Saturday, December 3, 2016

The King's Subjunctive Mood

Beowulf, lines 499-528.

nferð maþelode,    Ecglāfes bearn,
þē æt fōtum sæt    frēan Scyldinga,
onband beadurūne.    Wæs him Bēowulfes sīð,
mōdġes merefaran,    miċel æfþunca,
forþon þe hē ne ūþe    þæt ǣniġ ōðer man
ǣfre mǣrða þon mā    middanġeardes
ġehēdde under heofenum    þonne hē sylfa:
‘Eart þū se Bēowulf,    sē þe wið Brecan wunne
on sīdne sǣ,    ymb sund flite,
ðǣr ġit for wlenċe    wada cunnedon
ond for dolġilpe    on dēop wæter
aldrum nēþdon?    Nē inċ ǣniġ mon,
nē lēof nē lāð,    belēan mihte
sorhfullne sīð,    þā ġit on sund rêon.
Þǣr ġit ēagorstrēam    earmum þehton,
mǣton merestrǣta,    mundum brugdon,
glidon ofer gārsecg;    ġeofon ȳþum wēol,
wintrys wylm[um].    Ġit on wæteres ǣht
seofonniht swuncon;    hē þē æt sunde oferflāt,
hæfde māre mæġen.    Þā hine on morgentīd
on Heaþo-Rǣmes    holm up ætbær;
ðonon hē ġesōhte    swǣsne ēþel,
lēof his lēodum,    lond Brondinga,
freoðoburh fæġere,    þǣr hē folc āhte,
burh ond bēagas.    Bēot eal wið þē
sunu Bēanstānes    so(ð)e ġelǣste.
Đonne wēne iċ tō þē    wyrsan ġeþinġea,
ðēah þū heaðorǣsa    ġehwǣr dohte,
grimre gūðe,    ġif þū Grendles dearst
nihtlongne fyrst    nêan bīdan.’

[Unferth made a speech, Ecglaf’s son,
Who sat at the feet of the Lord of the Scyldings,
Unbound a battle-rune: Beowulf’s undertaking,
Bold seafearer, was to him great vexation,
Because he never wished that any other man
Of glory in the world
Might be thought of more than himself:
“Are you the Beowulf, who that against Brecca strove,
In a swimming competition in the wide sea,
There you both because of daring the waters tried
And for foolish boasting in deep water
Lives to risk? Nor might any man,
Neither friend nor foe, dissuade the two of you
From sorrowful venture, when you both in the sea swam.
There you two the ocean-stream with arms embraced,
Measured sea-streams, with hands wove
Glided over ocean: The deep surged with waves,
With winter’s swells. You both in the water’s power
Seven nights toiled; he beat you then at swimming,
Had more strength. Then at morning the sea
Carried him up to the [land of the] Heaþo-Rǣmes;
Thence he sought dear native land,
Dear to his people, land of the Brodings,
Fair fortified burg, there he had folk,
Burg and rings. All [his] boast against you
The son of Bearnstan truly carried out.
Therefore I expect from you a worse outcome,
Although thou in the onset of battle everywhere do well,
In grim war, if thou dare in night-long watch

To wait close at hand for Grendel.]

Unferth’s position sitting æt fōtum of the Lord of the Scyldings tells us something of the importance of his position at Hrothgar’s court. Twice later in the poem he is referred to as a þyle, variously referred to as the king’s “sage, orator…historian, major-domo, and… right-hand man.” (Klaeber 149-50) Although Unferth’s motives for criticizing Beowulf seem straightforward enough (he cannot stand for any man to be more prominent than himself) there is also the possibility here that it was the responsibility of the þyle to remember the deeds and lineages of important people, and to remind the king of them when they came to court. Professor Shippey suggests that Unferth may have been acting here as the "king's subjunctive mood."
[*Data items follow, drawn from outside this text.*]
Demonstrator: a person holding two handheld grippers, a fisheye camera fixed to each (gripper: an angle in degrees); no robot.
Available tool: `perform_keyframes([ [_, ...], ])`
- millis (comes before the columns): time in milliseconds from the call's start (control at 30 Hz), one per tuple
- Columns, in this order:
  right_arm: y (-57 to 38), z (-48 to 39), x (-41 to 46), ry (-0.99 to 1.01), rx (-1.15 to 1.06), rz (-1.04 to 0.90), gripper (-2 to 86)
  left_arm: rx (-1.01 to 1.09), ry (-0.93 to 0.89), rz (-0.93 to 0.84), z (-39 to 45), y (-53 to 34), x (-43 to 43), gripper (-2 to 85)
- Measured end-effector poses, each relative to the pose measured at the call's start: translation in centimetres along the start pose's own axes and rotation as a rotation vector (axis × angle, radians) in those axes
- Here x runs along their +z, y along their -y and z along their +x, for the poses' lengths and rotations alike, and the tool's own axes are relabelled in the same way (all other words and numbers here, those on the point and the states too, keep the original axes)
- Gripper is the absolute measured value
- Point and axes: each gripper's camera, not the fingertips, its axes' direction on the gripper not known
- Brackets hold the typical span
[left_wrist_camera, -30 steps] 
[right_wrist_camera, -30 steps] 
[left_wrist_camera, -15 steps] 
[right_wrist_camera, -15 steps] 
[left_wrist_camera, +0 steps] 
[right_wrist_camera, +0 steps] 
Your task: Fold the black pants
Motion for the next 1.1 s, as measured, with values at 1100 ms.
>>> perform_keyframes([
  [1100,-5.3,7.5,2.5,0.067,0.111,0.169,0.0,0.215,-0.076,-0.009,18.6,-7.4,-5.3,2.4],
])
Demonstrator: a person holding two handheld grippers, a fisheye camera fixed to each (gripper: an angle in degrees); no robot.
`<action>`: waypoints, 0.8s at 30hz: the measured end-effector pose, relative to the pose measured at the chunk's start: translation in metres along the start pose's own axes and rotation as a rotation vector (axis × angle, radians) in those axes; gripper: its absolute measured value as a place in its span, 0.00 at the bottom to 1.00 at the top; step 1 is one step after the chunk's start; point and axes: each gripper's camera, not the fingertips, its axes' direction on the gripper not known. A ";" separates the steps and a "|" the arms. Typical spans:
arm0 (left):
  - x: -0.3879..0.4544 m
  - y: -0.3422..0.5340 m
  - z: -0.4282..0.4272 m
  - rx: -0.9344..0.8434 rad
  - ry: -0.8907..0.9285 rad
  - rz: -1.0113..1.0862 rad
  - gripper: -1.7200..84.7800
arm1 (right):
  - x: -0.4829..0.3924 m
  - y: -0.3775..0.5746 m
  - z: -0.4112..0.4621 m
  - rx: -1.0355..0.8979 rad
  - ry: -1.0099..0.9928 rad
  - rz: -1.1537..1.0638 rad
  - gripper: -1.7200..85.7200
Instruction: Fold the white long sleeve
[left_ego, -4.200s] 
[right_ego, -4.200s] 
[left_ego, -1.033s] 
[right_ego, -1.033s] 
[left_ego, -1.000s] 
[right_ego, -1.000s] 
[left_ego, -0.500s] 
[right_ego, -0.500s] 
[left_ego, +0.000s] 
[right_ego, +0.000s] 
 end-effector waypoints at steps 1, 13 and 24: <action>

Since Beowulf’s own account of the swimming match does not actually contradict Unferth’s, but only adds to it new information which Unferth does not seem to have had, it seems possible that Unferth is advancing a potentially valid criticism on Hrothgar’s behalf, in a way which allows the king to save face should it turn out not to be true. Note that it is after Beowulf’s successful rebuttal of Unferth (which boils down to: I did not come to Heorot to swim; I came to kill monsters, and I’m really good at it!) that Hrothgar seems genuinely pleased with his young warrior who has come to his aid (line 607).